Paul’s Ultimate is the second Mattel has offered via their Mattel Creations website as a presale exclusive item. The first, Ultimate Cody Rhodes based on his Wrestlemania return in 2022, will arrive this summer. Still, while it won’t be available in stores at release, the toy giant pulled out all the stops to make sure the Ultimate lives up to its name. And where that all starts is with many, many pictures of Paul.
The design team used what they have dubbed a 3D virtual studio, a portable scanning rig capable of taking 64 photos simultaneously. It gives them the ability to capture every single angle of a facial expression, and the team first brought Paul into their headquarters to be scanned. Per Mattel, a scanning session could take up to a few hours, as superstars are asked for a number of facial reactions. Some of them aren’t used, while others wind up on the toy heads included with the figures.

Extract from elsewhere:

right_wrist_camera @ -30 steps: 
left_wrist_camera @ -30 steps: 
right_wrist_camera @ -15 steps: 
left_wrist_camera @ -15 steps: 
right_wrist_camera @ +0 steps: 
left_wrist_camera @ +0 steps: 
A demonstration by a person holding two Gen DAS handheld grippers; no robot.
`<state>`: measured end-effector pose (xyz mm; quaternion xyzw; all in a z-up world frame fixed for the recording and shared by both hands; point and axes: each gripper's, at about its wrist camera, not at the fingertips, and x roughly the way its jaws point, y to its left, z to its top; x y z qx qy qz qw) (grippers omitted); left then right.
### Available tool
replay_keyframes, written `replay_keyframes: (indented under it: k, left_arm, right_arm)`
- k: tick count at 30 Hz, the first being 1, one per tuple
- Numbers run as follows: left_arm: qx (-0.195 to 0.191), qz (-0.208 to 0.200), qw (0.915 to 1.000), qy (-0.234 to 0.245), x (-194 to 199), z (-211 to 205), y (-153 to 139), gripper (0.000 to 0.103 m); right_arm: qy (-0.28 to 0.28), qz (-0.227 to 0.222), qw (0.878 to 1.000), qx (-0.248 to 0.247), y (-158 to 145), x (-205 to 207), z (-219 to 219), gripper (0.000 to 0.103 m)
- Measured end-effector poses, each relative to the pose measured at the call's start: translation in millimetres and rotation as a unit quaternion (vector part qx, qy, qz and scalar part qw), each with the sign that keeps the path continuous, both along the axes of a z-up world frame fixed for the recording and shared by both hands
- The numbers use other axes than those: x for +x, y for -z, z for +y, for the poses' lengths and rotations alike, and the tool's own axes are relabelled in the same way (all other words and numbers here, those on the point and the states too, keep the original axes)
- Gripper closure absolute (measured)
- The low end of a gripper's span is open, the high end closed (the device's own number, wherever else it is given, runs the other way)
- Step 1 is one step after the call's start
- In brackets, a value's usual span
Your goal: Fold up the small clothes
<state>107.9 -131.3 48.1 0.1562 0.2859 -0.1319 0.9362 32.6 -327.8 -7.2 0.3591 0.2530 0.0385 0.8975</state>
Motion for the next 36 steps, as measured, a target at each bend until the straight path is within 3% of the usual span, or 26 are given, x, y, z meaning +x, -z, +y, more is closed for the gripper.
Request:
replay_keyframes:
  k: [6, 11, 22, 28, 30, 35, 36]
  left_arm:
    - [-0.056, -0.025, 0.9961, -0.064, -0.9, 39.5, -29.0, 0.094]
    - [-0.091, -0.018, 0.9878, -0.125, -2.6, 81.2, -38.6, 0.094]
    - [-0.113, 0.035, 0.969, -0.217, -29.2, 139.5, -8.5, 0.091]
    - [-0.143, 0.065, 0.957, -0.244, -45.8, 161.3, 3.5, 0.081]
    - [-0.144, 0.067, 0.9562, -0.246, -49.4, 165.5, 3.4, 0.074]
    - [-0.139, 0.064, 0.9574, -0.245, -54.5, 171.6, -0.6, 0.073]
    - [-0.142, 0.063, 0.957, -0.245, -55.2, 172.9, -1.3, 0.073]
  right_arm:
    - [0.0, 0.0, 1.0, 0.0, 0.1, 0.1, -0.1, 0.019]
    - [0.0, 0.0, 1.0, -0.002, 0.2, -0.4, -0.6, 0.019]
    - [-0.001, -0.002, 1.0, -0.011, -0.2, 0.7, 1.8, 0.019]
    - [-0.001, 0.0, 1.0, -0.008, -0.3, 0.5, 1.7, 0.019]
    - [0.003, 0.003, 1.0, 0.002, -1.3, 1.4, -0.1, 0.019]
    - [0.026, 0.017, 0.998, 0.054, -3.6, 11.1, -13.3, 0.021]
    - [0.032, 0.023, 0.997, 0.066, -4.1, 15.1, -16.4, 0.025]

It’s not as easy as taking a photo, though, as Mattel designers then have to render the photos as a singular 3D image. It’s not an easy process and takes a lot of computing power. The end results, though, leave the company with a full rendering of the talent’s head in 3D, viewable from any angle. Once that and the body and clothing design process are complete, it’s off to the 3D printer.
In its Southern California workshop, Mattel has an impressive collection of 3D printers, all of which are used to print different things. While this might seem like a new technology due to the popularity of commercial and consumer 3D printing, Mattel has actually been using the process in one way or another for over 30 years. It began using its first 3D printer way back in 1991.
Oh course, the process is a bit more involved now. First, Mattel creates the earliest prototypes in a PolyJet 3D printer. Per Mattel, printing a single figure in the machine could take over 10 hours, as what’s being printed is actually incredibly thin layers of plastic. There are other printers for rubber elements, as well as a much larger machine used to print out prototypes for things like stage and ring pieces.
While touring Mattel, we were able to see a number of Logan Paul’s prototypes in different sizes, which you can see below. This allows the company to not only make sure they have all the details right by looking at larger versions of the figure, but helps to keep the various WWE lines in scale with one another. After all, Logan Paul is taller than Rey Mysterio, but how much taller and what does that equate to in action figure sizes?
Throughout the process, designers are checking in on the prototypes, making tweaks to the design based on how it actually looks and feels. They can even test different types of rubbers and plastics for the prototypes until they find what works just right.
While this sounds like a very involved process and does indeed take time before the finished prototype is shipped off to be turned into the final action figure, it’s nothing compared to before 3D printing revolutionized the industry.
Now, thanks to the 3D printing process, making a change to a design could take as little as 10 minutes. By comparison, prior to 3D printing when the prototypes were all hand-sculpted, even a tiny change could result in the designer having to start their sculpture from scratch, resulting in plenty of lost time.
As it stands, Mattel’s Logan Paul Ultimate collection figure is expected in the third quarter of this year. Without the scanning and 3D printing technology that is powering these action figure lines now, there’s no telling how long such a detailed toy would have taken otherwise–or what kind of impact they would have on all of the other Ultimates, Basics, and Elites WWE and Mattel are planning to release this year.
So while the process to create action figures might be a far more involved process, it’s hard to argue with the results. Mattel is creating the most detailed and lifelike WWE figures of all time at this point and the technology is only going to get better in the years to come.